## Description of the task
Search the material for the string "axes", then show every line where it turns up.

## Given information
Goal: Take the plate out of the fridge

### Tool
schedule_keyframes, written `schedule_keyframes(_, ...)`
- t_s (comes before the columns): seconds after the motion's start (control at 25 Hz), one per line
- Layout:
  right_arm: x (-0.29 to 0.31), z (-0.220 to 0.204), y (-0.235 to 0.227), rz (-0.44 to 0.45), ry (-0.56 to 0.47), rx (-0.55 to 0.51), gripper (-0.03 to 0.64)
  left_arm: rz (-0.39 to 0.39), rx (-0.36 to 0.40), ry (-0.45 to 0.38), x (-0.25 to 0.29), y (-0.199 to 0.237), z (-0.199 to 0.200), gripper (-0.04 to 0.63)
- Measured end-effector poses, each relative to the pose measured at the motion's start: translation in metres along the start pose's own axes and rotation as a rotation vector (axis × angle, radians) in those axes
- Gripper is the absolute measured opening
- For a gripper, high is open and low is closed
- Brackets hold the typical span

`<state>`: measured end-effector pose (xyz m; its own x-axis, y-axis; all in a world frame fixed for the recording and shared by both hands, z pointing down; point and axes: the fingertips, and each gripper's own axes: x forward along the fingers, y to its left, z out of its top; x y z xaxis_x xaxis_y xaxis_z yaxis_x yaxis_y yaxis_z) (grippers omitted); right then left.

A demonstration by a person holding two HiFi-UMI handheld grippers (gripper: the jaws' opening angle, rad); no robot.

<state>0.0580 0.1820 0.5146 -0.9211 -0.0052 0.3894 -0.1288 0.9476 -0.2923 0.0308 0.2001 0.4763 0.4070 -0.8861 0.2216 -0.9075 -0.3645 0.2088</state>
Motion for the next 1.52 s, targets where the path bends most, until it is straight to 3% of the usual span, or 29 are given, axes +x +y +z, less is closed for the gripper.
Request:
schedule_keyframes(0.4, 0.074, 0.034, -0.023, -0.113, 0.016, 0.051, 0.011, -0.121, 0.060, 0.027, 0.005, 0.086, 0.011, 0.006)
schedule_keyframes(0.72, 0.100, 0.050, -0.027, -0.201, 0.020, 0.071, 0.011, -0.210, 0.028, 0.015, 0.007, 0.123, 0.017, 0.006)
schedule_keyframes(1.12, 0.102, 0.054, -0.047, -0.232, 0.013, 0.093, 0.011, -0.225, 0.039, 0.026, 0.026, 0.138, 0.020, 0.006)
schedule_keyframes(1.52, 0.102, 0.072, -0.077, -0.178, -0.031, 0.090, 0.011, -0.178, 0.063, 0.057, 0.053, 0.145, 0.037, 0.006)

## Expected answer
- Measured end-effector poses, each relative to the pose measured at the motion's start: translation in metres along the start pose's own axes and rotation as a rotation vector (axis × angle, radians) in those axes
`<state>`: measured end-effector pose (xyz m; its own x-axis, y-axis; all in a world frame fixed for the recording and shared by both hands, z pointing down; point and axes: the fingertips, and each gripper's own axes: x forward along the fingers, y to its left, z out of its top; x y z xaxis_x xaxis_y xaxis_z yaxis_x yaxis_y yaxis_z) (grippers omitted); right then left.
Motion for the next 1.52 s, targets where the path bends most, until it is straight to 3% of the usual span, or 29 are given, axes +x +y +z, less is closed for the gripper.

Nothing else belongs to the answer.